About this task »
A single number is needed: how many lines of the data hold the word "metal".
- Opening Delimiter -
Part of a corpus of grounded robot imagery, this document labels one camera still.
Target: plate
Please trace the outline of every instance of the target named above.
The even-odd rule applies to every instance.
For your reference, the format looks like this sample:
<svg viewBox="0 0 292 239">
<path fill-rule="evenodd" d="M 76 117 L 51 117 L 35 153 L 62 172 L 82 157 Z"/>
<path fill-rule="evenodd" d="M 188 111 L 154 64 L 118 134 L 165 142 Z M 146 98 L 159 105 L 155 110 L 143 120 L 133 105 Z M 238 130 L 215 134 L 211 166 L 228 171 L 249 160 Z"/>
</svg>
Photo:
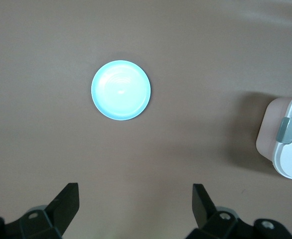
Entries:
<svg viewBox="0 0 292 239">
<path fill-rule="evenodd" d="M 113 120 L 130 120 L 146 108 L 150 83 L 146 73 L 130 61 L 112 61 L 102 66 L 92 82 L 96 108 Z"/>
</svg>

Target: gray table surface
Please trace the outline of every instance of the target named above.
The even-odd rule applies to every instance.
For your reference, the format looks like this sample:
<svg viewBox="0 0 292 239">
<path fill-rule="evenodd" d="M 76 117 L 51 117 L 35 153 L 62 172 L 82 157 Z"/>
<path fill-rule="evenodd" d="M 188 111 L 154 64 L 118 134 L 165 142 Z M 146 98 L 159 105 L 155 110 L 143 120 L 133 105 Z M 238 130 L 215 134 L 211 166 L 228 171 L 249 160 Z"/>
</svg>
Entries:
<svg viewBox="0 0 292 239">
<path fill-rule="evenodd" d="M 152 92 L 103 116 L 96 71 L 129 60 Z M 265 109 L 292 97 L 292 0 L 0 0 L 0 216 L 78 182 L 65 239 L 183 239 L 193 183 L 247 223 L 292 233 L 292 180 L 258 154 Z"/>
</svg>

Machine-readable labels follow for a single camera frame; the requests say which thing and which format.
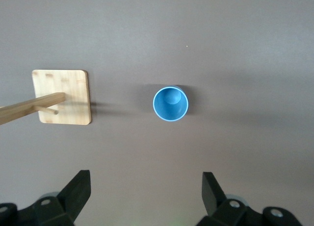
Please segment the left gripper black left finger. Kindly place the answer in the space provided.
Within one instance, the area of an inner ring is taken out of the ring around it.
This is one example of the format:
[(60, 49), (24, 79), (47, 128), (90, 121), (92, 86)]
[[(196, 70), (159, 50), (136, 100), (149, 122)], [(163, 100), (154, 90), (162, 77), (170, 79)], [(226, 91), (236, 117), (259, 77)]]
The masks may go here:
[(73, 226), (91, 195), (89, 170), (81, 170), (57, 194), (39, 199), (33, 209), (39, 226)]

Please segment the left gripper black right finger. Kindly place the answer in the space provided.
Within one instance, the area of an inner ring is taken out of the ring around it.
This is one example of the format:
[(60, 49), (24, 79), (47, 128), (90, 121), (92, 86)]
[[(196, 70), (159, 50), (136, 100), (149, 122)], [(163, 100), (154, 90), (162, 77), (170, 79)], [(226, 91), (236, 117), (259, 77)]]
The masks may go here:
[(200, 220), (199, 226), (241, 226), (247, 207), (236, 199), (224, 194), (212, 172), (202, 176), (202, 199), (207, 215)]

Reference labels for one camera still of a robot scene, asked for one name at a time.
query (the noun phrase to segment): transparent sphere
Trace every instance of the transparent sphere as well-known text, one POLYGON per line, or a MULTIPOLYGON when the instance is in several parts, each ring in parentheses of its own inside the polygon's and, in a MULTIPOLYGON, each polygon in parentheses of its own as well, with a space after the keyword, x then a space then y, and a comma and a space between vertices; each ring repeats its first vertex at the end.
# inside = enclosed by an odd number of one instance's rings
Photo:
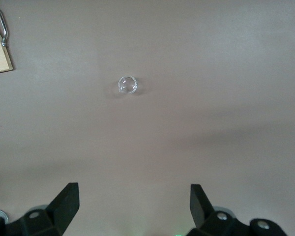
POLYGON ((118 82, 119 92, 134 93, 138 87, 138 83, 132 76, 124 76, 118 82))

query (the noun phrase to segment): black plastic bracket
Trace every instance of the black plastic bracket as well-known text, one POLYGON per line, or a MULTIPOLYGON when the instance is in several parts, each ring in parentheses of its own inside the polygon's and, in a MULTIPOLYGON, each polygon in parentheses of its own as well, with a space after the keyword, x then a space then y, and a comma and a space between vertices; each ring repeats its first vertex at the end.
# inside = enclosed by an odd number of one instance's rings
POLYGON ((0 218, 0 236, 62 236, 79 207, 78 183, 69 183, 45 210, 32 210, 7 225, 0 218))
POLYGON ((192 184, 190 211, 196 228, 187 236, 287 236, 276 223, 253 219, 247 226, 228 213, 215 211, 199 184, 192 184))

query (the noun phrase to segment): screw
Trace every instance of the screw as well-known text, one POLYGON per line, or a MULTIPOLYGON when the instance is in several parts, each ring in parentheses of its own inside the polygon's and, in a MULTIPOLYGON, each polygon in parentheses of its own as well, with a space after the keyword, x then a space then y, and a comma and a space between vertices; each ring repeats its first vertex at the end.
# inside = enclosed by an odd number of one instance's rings
POLYGON ((227 215, 220 212, 217 214, 217 218, 219 218, 220 220, 227 220, 227 215))
POLYGON ((268 223, 263 220, 258 221, 258 226, 265 230, 270 229, 270 226, 268 225, 268 223))

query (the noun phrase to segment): metal hook
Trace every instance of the metal hook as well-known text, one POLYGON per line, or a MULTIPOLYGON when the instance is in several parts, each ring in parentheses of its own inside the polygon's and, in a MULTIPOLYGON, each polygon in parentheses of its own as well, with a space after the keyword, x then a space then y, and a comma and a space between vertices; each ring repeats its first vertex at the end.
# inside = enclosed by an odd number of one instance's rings
POLYGON ((2 24, 2 27, 3 27, 3 31, 4 31, 4 35, 2 37, 2 40, 1 40, 1 45, 3 47, 6 47, 7 46, 7 39, 8 39, 8 30, 6 28, 6 24, 4 22, 4 18, 3 18, 3 14, 2 12, 0 11, 0 21, 1 21, 1 24, 2 24))

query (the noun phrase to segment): metal wire handle
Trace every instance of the metal wire handle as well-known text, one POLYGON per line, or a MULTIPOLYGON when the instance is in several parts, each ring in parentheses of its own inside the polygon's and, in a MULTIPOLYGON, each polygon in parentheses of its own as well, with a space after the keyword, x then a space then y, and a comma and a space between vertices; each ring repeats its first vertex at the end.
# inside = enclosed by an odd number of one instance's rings
POLYGON ((3 32, 4 32, 4 35, 2 37, 2 40, 1 40, 1 45, 3 47, 6 47, 7 46, 7 39, 8 39, 8 29, 6 28, 6 24, 4 22, 4 18, 3 18, 3 14, 2 12, 0 11, 0 21, 1 21, 1 24, 2 24, 2 27, 3 27, 3 32))

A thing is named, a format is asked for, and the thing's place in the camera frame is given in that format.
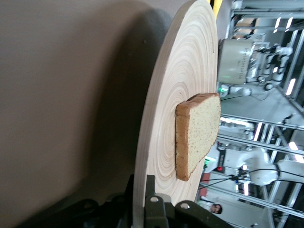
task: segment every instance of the round wooden cutting board
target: round wooden cutting board
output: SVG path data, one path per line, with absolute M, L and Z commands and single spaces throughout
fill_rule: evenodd
M 134 227 L 143 227 L 147 175 L 155 175 L 156 193 L 171 196 L 173 205 L 195 200 L 204 160 L 188 181 L 176 178 L 175 108 L 196 94 L 216 91 L 217 58 L 211 6 L 206 0 L 187 2 L 172 21 L 146 97 L 135 163 Z

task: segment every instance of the bread crust
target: bread crust
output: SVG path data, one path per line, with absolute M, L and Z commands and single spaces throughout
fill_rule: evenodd
M 188 173 L 188 164 L 189 164 L 188 134 L 189 134 L 189 124 L 190 124 L 190 110 L 198 106 L 199 104 L 203 103 L 206 99 L 211 98 L 213 96 L 218 97 L 219 99 L 218 93 L 198 94 L 190 98 L 188 101 L 178 104 L 176 107 L 175 110 L 176 175 L 177 178 L 182 181 L 188 181 L 192 172 L 194 172 L 194 170 L 192 170 L 191 173 Z

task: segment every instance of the bolt
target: bolt
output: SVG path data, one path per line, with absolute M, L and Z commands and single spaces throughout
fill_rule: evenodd
M 153 197 L 151 197 L 150 201 L 152 203 L 156 203 L 156 202 L 158 202 L 158 198 L 156 196 L 153 196 Z
M 185 210 L 187 210 L 187 209 L 190 208 L 190 206 L 189 206 L 188 203 L 182 203 L 182 204 L 180 205 L 180 207 L 183 208 L 183 209 L 185 209 Z

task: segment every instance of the wooden board
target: wooden board
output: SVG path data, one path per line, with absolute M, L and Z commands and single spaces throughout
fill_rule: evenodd
M 194 200 L 204 161 L 189 181 L 176 178 L 175 108 L 198 93 L 216 90 L 218 41 L 205 0 L 185 3 L 174 17 L 158 55 L 146 97 L 135 162 L 133 225 L 143 227 L 147 174 L 172 203 Z

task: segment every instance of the slice of bread
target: slice of bread
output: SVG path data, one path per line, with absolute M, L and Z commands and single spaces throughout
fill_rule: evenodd
M 217 93 L 199 94 L 176 107 L 176 174 L 187 181 L 215 143 L 220 122 Z
- Closing Delimiter -
Expected answer »
4